Lunchtime read: ‘This is a revolution’

Revolutions are normally expected to come from outside the halls or palace corridors of power. But the convention has been upended in Saudi Arabia, where the heir to the throne has dramatically placed 30 senior royals under arrest on graft charges.

Prince Mohammed bin Salman, the heir to the Saudi throne. Photograph: Hassan Ammar/AP

Prince Mohammed is seeking to shatter the nexus between the elite and the state and open the country up to the world – especially much-needed foreign investors who demand business transparency. But can he keep it up? Family rivals who oppose his reforms say the purge of the princes is a power grab: “How can you get away with something like this?” Donald Trump isn’t getting in Prince Mohammed’s way after the arrests, which were made with little warning or legal process. Some of those detained had been “milking their country for years!”, tweeted Trump – who, as it happens, has been courting Saudi Arabia to list its Aramco oil company on the New York stock exchange or Nasdaq.

Sport

The exit of Chelsea’s veteran technical director, Michael Emenalo, has left the Blues’ board exposed and vulnerable to criticism without their most stable lightning-rod, while the injured Tottenham duo Harry Kane and Harry Winks have pulled out of England’s upcoming friendlies. In rugby, all eyes are on Ellis Genge, the promising Leicester loosehead, who seems set to start Saturday’s match against Argentina. And in Australia, trainer Joseph O’Brien trumped his father Aidan as Irish horse Rekindling won the Melbourne Cup, 24 years after the last Irish champion, Vintage Crop.

Business

Asian shares rallied to their highest in a decade overnight, while oil prices gave up some of their gains having previously surged to a more than two-year peak following the anti-corruption purge by Saudi Arabia’s crown prince.
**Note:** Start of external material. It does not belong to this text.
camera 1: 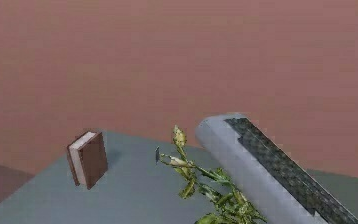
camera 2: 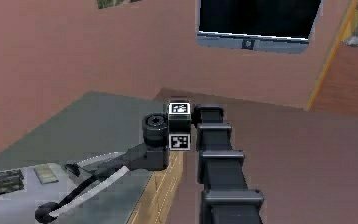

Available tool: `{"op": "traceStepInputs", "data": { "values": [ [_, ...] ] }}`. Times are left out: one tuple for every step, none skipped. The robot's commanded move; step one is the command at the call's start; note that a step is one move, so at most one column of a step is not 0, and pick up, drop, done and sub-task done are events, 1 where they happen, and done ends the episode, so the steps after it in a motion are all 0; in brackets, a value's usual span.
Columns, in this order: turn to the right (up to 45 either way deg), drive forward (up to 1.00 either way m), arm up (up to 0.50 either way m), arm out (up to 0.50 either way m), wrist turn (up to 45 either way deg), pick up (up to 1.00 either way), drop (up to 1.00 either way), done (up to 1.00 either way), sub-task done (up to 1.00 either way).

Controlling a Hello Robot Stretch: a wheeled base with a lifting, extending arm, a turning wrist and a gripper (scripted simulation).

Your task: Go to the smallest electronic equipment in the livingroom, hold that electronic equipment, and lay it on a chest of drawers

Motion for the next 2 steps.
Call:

Sterling has been trading at $1.317 and €1.134 overnight.

The papers

The Guardian continues with the latest in the welter of information from the Paradise Papers, leading on news that Formula One world champion Lewis Hamilton benefited from a scheme based in the Isle of Man to avoid taxes on his private jet – a story also picked up by the Mirror (which slams what it calls “the tax dodge parasites”), the i and Metro.

Guardian front page, Thursday 7 November 2017

The Sun follows up on news from the leaked documents that stars of Mrs Brown’s Boys used offshore companies to avoid paying taxes, and the Times covers the revelations about Apple’s move to Jersey.

Elsewhere, the Telegraph opts for US commerce secretary Wilbur Ross dangling a trade deal in front of post-Brexit Britain – as long as it drops EU rules such as those against chlorinated chicken. And the Daily Mail leads on the chances missed to help 18-month-old Elsie Scully-Hicks, whose adoptive father was yesterday found guilty of her murder.